Tacoma-Pierce County Health Department (TPCHD) officials announced Monday six groups will receive grants totaling $60,000 as part of the organization’s 2015 Walkability Grant Program.
In September, the Tacoma Daily Index reported the City of Tacoma applied for a $10,000 grant to conduct door-to-door canvassing surveys and host organized community meetings to gather information about transportation habits in Tacoma’s Hilltop and Lincoln District neighborhoods, as well as plan events that encourage pedestrians to use local streets for recreation and active transportation (see “$10K grant could boost Hilltop, Lincoln District walkability programs,” Tacoma Daily Index, Sept. 28, 2015).
Last month, a TPCHD spokesperson told the Tacoma Daily Index grant recipients would be announced in November (again, see “$10K grant could boost Hilltop, Lincoln District walkability programs,” Tacoma Daily Index, Sept. 28, 2015).
TPCHD’s Walkability Grant Program aims to improve walkability, health equity, and engagement in Pierce County communities in order to increase physical activity and prevent chronic diseases such as obesity, diabetes, hypertension, and hearth disease. The money comes from a Washington State Department of Health chronic disease prevention grant that promotes activities that lead to better health.
According to a press release issued Monday morning by TPCHD, the following organizations will each receive $10,000 grants:
- Pierce Conservation District | Start walking groups, increased signage to promote walking in Salishan, Swan Creek and Food Forest areas;
- City of Tacoma/Healthy Homes, Healthy Neighborhoods | Start walking groups in Hilltop and Lincoln neighborhoods;
- Foundation for Healthy Generations/Salishan Community Health Advocates program | Start walking groups in the Salishan neighborhood;
- Asia Pacific Cultural Center | Start walking groups and walkathons in the South Tacoma neighborhood;
- Habitat for Humanity | Start walking groups in the Midland neighborhood;
- Know Your Ropes | Start walking groups, painted pathways and maps to increase physical activity in Hilltop.

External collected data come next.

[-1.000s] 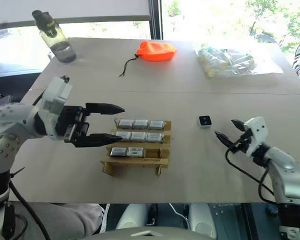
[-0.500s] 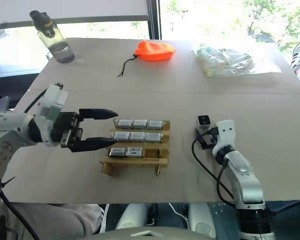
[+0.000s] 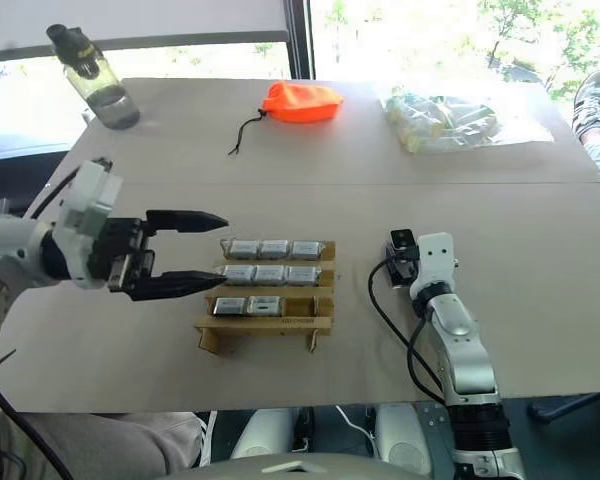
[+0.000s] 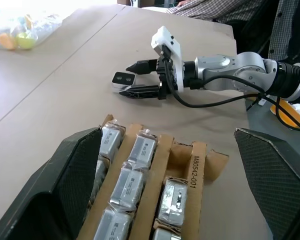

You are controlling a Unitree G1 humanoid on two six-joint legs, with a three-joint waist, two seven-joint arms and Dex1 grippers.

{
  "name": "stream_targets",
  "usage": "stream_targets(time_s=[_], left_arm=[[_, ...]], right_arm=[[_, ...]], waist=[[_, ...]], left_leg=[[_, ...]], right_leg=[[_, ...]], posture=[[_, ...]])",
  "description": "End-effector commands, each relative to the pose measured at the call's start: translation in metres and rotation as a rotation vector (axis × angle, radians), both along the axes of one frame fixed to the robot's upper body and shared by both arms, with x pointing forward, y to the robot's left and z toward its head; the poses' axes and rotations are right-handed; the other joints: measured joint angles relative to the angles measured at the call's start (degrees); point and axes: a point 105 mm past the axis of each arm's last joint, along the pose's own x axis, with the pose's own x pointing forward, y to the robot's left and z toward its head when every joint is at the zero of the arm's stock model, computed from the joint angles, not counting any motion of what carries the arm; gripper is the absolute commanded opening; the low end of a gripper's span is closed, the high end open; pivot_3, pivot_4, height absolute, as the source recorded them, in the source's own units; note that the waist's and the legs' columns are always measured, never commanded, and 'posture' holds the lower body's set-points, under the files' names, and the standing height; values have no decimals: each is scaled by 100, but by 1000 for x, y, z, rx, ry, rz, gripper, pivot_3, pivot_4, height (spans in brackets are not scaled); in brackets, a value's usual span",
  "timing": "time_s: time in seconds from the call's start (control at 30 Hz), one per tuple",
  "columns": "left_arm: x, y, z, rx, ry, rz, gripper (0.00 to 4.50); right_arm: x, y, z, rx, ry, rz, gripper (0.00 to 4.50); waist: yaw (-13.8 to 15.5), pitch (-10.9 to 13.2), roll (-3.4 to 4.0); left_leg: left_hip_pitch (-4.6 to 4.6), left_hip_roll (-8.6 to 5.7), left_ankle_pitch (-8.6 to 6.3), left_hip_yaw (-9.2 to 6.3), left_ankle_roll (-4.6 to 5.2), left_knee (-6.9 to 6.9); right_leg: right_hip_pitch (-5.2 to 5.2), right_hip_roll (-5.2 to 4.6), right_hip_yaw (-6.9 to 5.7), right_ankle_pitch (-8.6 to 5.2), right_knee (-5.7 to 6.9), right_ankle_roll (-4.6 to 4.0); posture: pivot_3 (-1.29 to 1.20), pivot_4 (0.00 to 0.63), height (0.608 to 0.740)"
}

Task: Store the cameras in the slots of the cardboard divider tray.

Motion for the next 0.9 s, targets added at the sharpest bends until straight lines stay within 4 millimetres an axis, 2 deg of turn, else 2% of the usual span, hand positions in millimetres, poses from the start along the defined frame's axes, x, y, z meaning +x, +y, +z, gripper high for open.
stream_targets(time_s=[0.03, 0.13, 0.33, 0.4, 0.47, 0.67, 0.77, 0.9], left_arm=[[10, 3, 8, 25, -89, 52, 4500], [18, 5, 7, 42, -120, 98, 4500], [18, 4, 5, 39, -126, 91, 4500], [20, 3, 5, 34, -122, 99, 4500], [23, 0, 2, 22, -80, 122, 4500], [20, -26, -12, 52, 9, 11, 4500], [25, -36, -14, 49, 33, -37, 4500], [31, -53, -17, 28, 66, -96, 4500]], right_arm=[[2, 3, 5, 1, -27, 2, 3164], [2, 3, 4, 3, -23, 4, 1881], [0, 5, 5, 7, -36, 38, 1882], [-9, 21, 19, -27, -75, 213, 1882], [-23, 32, 32, -131, -135, 411, 1882], [-47, 28, 48, -522, -277, 789, 1882], [-49, 27, 61, -679, -361, 918, 1882], [-47, 36, 80, -830, -483, 1053, 1882]], waist=[[-1, 0, 0], [0, 0, -1], [-6, -1, -1], [-2, 0, -1], [3, 4, 7], [34, 5, 5], [23, 6, 0], [13, 5, -2]], left_leg=[[0, 0, 0, 0, 0, 0], [2, 0, 1, 0, -2, 0], [1, 0, 1, 2, -2, 0], [1, 0, 1, 2, -2, 0], [0, 0, 1, 2, -1, -1], [-9, -5, -1, -1, 2, -1], [-6, -6, 0, -1, 3, 0], [-3, -3, 1, -1, 1, 0]], right_leg=[[0, 0, 0, 0, 1, 0], [1, 1, 0, 0, 3, 0], [0, 0, 3, 0, 2, 0], [0, 0, 3, 0, 2, 0], [-1, 0, 3, 0, 2, 0], [-2, -1, -1, 0, -10, 2], [-1, 2, -2, 0, -9, 2], [-2, 20, 0, 0, -4, 1]], posture=[[0, 150, 726], [0, 150, 726], [0, 150, 726], [0, 150, 726], [0, 150, 726], [0, 150, 726], [0, 150, 726], [0, 150, 726]])
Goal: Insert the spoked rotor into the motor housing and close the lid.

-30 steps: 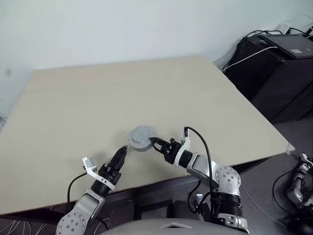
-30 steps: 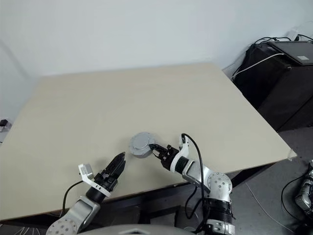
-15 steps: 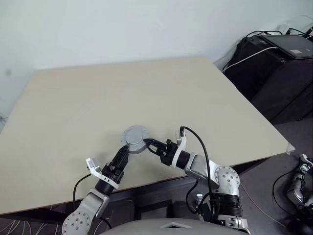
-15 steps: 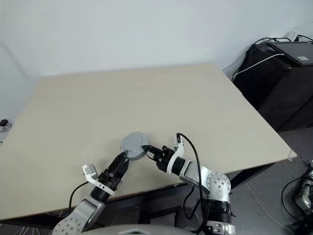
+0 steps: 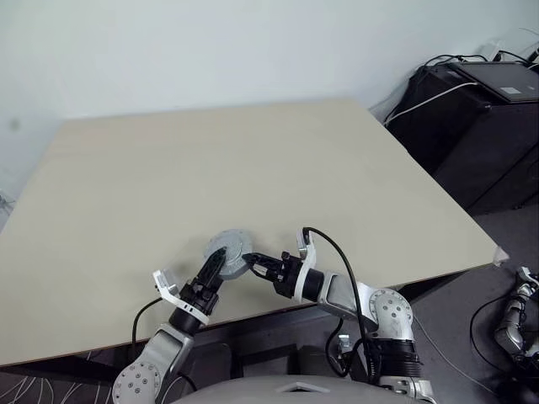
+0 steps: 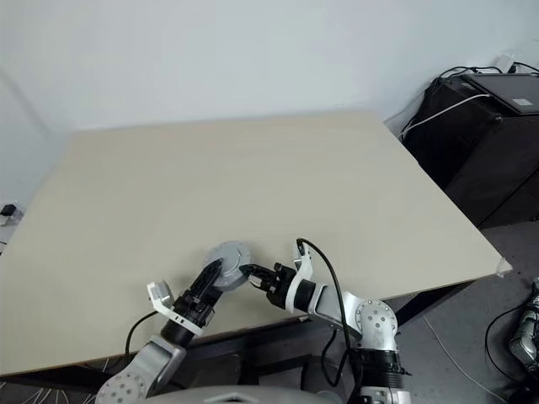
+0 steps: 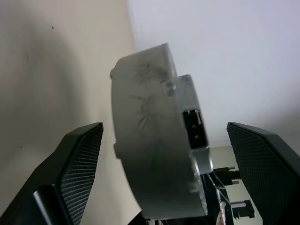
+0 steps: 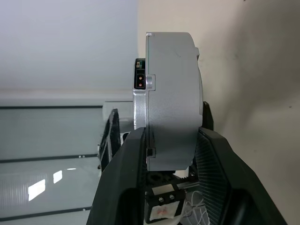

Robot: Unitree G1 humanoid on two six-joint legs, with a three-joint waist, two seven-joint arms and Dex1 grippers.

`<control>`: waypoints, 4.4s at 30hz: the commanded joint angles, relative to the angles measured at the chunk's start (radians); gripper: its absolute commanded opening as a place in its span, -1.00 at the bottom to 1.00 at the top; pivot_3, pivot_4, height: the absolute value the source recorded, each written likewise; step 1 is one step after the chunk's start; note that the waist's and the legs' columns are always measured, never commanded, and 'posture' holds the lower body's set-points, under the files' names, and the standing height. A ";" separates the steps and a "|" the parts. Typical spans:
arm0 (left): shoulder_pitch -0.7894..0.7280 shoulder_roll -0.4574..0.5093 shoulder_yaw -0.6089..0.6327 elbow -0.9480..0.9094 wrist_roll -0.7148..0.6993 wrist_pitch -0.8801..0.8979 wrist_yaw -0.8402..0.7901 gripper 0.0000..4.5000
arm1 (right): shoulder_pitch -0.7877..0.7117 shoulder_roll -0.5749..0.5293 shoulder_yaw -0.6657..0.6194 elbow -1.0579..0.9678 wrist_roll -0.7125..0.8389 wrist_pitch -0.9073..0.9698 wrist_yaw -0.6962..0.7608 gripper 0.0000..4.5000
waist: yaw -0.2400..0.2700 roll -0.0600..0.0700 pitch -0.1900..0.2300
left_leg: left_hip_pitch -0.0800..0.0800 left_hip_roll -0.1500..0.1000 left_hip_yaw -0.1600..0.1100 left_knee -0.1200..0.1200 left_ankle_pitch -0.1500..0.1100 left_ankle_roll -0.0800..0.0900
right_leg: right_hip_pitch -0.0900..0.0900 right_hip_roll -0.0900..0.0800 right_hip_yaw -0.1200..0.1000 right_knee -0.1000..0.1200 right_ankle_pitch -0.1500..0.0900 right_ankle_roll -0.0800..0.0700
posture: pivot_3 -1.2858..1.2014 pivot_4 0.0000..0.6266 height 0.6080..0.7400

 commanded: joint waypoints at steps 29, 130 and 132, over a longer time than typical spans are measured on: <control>0.008 -0.048 -0.082 -0.124 -0.039 -0.063 0.081 0.82 | -0.027 -0.023 0.032 -0.023 0.050 -0.009 0.048 -0.46 | 0.002 0.000 0.000 | 0.000 0.000 0.000 0.004 0.000 0.001 | 0.001 0.001 0.000 0.000 0.002 0.001 | 0.03 -1.00 1.00; -0.876 0.148 0.336 0.891 0.514 -0.476 0.291 0.96 | 0.268 -0.301 0.319 -0.128 -1.339 -1.228 0.647 1.00 | 0.016 -0.016 -0.007 | 0.011 -0.001 0.001 0.009 0.001 0.000 | 0.014 0.000 -0.001 0.002 0.006 0.004 | 0.03 -1.00 1.00; -0.835 0.147 0.320 0.841 0.523 -0.443 0.297 0.98 | 0.264 -0.299 0.318 -0.126 -1.340 -1.225 0.648 1.00 | 0.012 -0.015 -0.009 | 0.012 0.000 0.001 0.009 0.001 0.000 | 0.014 0.000 0.000 0.002 0.007 0.004 | 0.03 -1.00 1.00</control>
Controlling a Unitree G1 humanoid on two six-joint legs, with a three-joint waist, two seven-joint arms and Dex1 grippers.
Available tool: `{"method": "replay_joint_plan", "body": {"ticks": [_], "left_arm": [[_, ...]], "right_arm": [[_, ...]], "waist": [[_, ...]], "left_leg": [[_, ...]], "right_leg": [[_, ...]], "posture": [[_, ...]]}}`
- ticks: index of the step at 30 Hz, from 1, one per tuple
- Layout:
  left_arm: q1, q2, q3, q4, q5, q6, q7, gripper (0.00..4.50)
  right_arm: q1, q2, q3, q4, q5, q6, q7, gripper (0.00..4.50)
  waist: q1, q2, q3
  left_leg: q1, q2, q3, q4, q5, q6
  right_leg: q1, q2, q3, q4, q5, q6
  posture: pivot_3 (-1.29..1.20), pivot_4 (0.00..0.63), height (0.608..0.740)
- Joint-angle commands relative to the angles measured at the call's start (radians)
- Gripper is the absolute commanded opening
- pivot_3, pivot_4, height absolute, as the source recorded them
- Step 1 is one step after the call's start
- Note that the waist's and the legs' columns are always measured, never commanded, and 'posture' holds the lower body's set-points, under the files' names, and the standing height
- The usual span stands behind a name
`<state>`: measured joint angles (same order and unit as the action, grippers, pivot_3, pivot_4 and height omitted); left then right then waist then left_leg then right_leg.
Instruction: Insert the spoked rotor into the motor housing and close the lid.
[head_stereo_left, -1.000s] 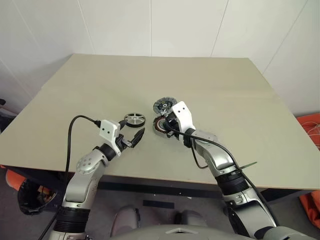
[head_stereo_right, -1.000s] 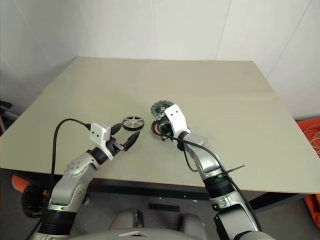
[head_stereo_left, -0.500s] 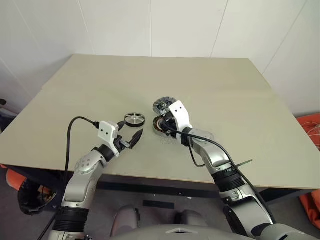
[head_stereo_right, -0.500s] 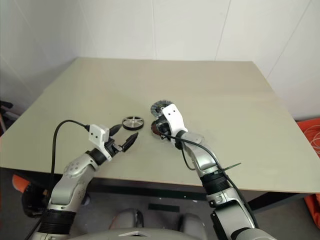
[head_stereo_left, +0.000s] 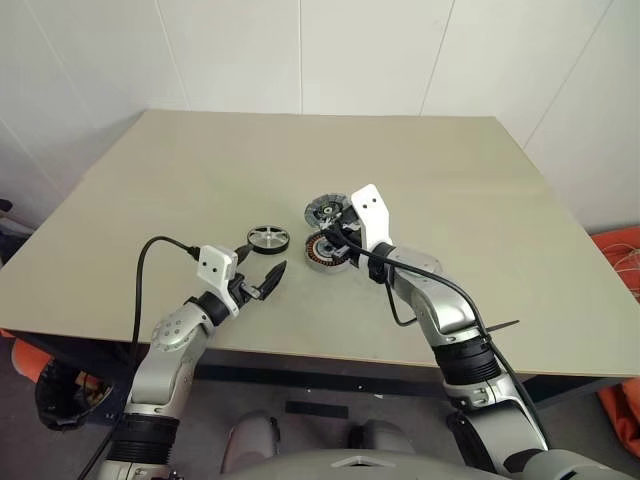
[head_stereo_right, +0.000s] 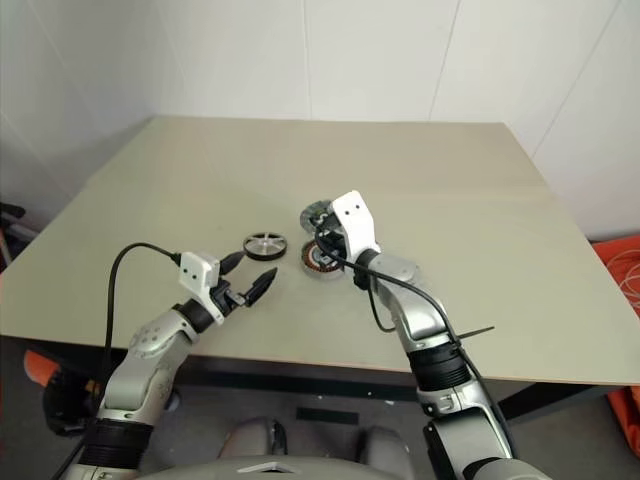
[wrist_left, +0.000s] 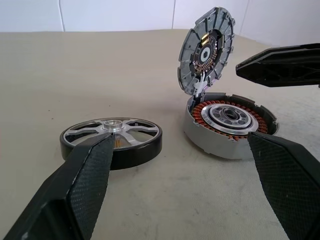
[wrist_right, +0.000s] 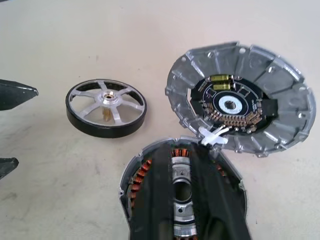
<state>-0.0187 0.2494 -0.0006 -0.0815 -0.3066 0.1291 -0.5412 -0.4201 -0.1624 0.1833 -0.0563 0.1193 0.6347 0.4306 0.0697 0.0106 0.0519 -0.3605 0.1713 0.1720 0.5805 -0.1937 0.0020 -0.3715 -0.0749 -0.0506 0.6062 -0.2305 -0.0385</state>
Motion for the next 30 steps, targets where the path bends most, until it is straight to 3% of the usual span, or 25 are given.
{"method": "replay_joint_plan", "body": {"ticks": [1, 30], "left_arm": [[-0.011, 0.005, 0.012, -0.012, -0.004, -0.023, -0.009, 4.50], [0.005, 0.003, 0.006, -0.063, -0.004, -0.006, 0.028, 4.50]], "right_arm": [[-0.018, 0.014, 0.007, -0.008, -0.003, -0.006, -0.015, 0.04], [-0.119, 0.069, 0.007, 0.305, -0.036, -0.136, -0.041, 0.04]], "waist": [[0.000, 0.000, 0.000], [-0.001, 0.000, 0.000]], "left_leg": [[0.000, 0.000, 0.000, 0.000, 0.000, 0.000], [0.000, 0.000, 0.000, -0.001, 0.000, 0.000]], "right_leg": [[0.000, 0.000, 0.000, 0.000, 0.000, 0.000], [-0.001, 0.000, 0.000, 0.000, 0.000, -0.001]], "posture": [[0.00, 0.000, 0.740], [0.00, 0.000, 0.740]]}}
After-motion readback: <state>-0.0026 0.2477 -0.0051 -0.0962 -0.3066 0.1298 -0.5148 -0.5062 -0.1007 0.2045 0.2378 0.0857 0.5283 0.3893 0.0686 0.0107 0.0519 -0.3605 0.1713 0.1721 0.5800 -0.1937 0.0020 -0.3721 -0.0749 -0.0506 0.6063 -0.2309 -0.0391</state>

TPCHD officials noted the community organizations that receive the grants will work with their neighbors between now and September 2016 to conduct assessments and develop plans to increase walkability in their neighborhoods.
“Walking is a form of exercise that most everyone can do, but sometimes lack of safe areas for walking gets in the way,” said TPCHD Physical Activity, Nutrition and Tobacco program manager Miae Aramori. “We want to help organizations figure out how they can overcome the barriers to walking in their communities, so more people can get moving. When the level of physical activity goes up, rates of chronic disease eventually goes down.”